In [14]:
import os
import numpy as np
from spatialdata import read_zarr
import dask.array as da

In [15]:
import dask.array as da
import numpy as np
from sklearn.base import BaseEstimator, TransformerMixin
import random as r

class Feature_extractor(BaseEstimator, TransformerMixin):

    def __init__(self, functions, image_size=1024, to_flatten=False):
        super().__init__()
        self.to_flatten = to_flatten
        self.functions = functions
        self.max_height = None
        self.max_width = None
        self.image_size = image_size

    def fit(self, X, y=None):
        # Compute max height and width from Dask arrays
        heights = [img.shape[0] for img in X]
        widths = [img.shape[1] for img in X]
        self.max_height = max(heights)
        self.max_width = max(widths)
        return self

    def transform(self, X):
        all_features = []

        for img in X:
            # Normalize per image - compute min and max
            img = img.astype(np.float32).squeeze()
            img_min, img_max = da.compute(img.min(), img.max())
            img = (img - img_min) / (img_max - img_min + 1e-8)  # Avoid division by zero

            h, w = img.shape

            x = r.randint(0, w-self.image_size)
            y = r.randint(0, h-self.image_size)

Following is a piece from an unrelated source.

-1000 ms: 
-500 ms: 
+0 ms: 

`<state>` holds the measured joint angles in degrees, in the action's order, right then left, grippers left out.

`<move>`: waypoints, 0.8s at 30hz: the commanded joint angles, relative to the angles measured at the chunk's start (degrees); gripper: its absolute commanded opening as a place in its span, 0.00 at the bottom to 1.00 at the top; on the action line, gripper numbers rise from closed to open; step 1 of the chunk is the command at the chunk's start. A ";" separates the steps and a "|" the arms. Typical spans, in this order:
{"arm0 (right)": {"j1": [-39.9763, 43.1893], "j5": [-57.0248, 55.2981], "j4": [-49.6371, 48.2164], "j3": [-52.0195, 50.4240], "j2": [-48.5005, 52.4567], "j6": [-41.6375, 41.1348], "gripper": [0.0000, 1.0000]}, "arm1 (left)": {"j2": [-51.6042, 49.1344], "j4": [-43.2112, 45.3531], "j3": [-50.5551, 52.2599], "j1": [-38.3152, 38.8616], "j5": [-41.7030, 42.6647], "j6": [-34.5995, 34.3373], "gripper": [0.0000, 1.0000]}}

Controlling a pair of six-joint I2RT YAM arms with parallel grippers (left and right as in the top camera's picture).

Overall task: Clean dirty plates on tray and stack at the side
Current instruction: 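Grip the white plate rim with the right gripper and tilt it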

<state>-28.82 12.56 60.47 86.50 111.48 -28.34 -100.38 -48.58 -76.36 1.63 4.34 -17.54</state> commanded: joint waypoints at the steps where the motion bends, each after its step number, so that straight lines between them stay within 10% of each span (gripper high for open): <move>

            # Create normalized coordinates as Dask arrays
            x_coords, y_coords = da.meshgrid(da.arange(w), da.arange(h))
            x_coords = x_coords[y:y+self.image_size,x:x+self.image_size] / self.max_width
            y_coords = y_coords[y:y+self.image_size,x:x+self.image_size] / self.max_height

            img = img[y:y+self.image_size,x:x+self.image_size]

            image_features = [img, x_coords, y_coords]

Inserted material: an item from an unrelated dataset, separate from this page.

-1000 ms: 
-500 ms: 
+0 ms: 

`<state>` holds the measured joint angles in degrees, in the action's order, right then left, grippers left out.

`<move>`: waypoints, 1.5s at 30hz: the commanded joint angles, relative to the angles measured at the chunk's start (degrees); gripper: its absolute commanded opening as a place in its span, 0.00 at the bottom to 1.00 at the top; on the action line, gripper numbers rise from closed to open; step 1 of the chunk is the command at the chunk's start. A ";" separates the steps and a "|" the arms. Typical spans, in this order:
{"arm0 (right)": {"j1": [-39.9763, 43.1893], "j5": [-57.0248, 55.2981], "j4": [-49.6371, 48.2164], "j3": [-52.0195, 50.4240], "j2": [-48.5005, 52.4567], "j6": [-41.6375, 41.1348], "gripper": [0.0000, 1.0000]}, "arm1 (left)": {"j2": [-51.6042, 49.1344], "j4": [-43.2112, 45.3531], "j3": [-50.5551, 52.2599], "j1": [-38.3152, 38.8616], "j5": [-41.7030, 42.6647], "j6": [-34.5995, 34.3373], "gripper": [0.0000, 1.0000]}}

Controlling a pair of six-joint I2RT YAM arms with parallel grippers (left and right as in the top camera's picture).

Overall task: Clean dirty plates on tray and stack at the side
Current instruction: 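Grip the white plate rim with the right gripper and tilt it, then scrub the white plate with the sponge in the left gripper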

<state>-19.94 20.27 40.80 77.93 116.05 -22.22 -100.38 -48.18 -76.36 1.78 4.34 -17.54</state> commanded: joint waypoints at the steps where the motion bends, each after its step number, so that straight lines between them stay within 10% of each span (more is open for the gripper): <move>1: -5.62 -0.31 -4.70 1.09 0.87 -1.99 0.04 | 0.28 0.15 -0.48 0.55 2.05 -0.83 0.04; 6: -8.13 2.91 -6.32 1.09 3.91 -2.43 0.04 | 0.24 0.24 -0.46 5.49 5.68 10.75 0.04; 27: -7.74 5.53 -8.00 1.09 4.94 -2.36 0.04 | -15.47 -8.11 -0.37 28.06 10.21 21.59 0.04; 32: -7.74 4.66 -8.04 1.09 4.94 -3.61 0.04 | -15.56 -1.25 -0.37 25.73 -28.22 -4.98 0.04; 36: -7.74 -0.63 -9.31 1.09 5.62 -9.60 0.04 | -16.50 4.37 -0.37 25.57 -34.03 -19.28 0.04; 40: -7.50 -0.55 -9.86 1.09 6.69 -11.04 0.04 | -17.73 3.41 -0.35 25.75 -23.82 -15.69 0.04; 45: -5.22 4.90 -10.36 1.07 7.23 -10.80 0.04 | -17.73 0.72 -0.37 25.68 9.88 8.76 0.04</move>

            # Apply functions: ensure they handle NumPy arrays or compute Dask arrays before applying
            for f, params in self.functions.items():
                # Compute img to NumPy for function if needed
                img_np = img.compute() if isinstance(img, da.Array) else img
                feat = f(img_np, **params)
                feat_da = da.from_array(feat) if not isinstance(feat, da.Array) else feat
                image_features.append(feat_da)

            if self.to_flatten:
                # Flatten all features and stack as (pixels, features)
                flattened = [feat.flatten() if isinstance(feat, da.Array) else feat.ravel() for feat in image_features]
                stacked = da.stack(flattened, axis=1).rechunk({1: -1})
                all_features.append(stacked)
            else:
                stacked = da.stack(image_features)  # shape: (num_features, H, W)
                all_features.append(stacked)

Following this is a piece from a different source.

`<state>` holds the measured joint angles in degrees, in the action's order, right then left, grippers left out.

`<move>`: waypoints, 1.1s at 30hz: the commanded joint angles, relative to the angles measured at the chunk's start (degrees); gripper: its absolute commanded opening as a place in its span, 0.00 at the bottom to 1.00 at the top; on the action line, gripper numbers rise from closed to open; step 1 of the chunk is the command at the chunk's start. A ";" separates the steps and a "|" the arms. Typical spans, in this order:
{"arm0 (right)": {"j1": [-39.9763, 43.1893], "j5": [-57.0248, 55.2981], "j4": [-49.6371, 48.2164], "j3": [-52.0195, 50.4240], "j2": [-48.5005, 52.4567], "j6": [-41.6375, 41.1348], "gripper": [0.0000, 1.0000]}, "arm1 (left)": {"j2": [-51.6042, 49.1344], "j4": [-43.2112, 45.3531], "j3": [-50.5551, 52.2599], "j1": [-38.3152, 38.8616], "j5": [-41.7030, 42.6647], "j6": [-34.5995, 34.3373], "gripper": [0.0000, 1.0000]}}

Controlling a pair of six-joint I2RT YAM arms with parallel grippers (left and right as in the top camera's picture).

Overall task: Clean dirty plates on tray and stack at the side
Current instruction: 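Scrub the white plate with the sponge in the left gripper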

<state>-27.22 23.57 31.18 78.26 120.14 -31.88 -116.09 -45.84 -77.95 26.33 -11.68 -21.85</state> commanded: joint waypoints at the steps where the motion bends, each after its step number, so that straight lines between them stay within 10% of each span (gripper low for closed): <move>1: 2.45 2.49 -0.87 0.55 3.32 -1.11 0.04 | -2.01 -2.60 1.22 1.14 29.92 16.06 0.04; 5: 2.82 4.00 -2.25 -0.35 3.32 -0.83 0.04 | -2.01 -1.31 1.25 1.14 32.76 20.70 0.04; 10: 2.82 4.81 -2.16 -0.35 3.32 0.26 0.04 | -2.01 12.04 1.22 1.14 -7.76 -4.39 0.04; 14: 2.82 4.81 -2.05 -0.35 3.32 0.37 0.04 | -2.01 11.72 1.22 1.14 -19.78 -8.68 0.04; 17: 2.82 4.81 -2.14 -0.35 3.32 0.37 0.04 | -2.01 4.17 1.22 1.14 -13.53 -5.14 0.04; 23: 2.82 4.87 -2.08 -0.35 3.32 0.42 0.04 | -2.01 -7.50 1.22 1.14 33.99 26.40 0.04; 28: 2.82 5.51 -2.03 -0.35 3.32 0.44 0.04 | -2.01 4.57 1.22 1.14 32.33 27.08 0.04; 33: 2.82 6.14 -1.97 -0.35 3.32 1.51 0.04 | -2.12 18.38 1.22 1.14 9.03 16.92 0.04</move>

        if self.to_flatten:
            # Return list of 2D arrays (pixels x features)
            return da.concatenate(all_features, axis=0)
        else:
            # Return list of 3D arrays (features x H x W)
            return all_features

In [16]:
from sklearn.ensemble import RandomForestClassifier
from sklearn.pipeline import Pipeline

class Custom_Pipeline(Pipeline):

    def predict(self, X):
        images, feutures, H, W = X.shape
        X = da.transpose(X, (0, 2, 3, 1))

        X = X.reshape(images*H * W, feutures)
        pred = super().predict(X)
        return pred.reshape(images, H, W)


class Custom_Random_Forest(RandomForestClassifier):
    def predict(self, X):
        images, feutures, H, W = X.shape
        X = da.transpose(X, (0, 2, 3, 1))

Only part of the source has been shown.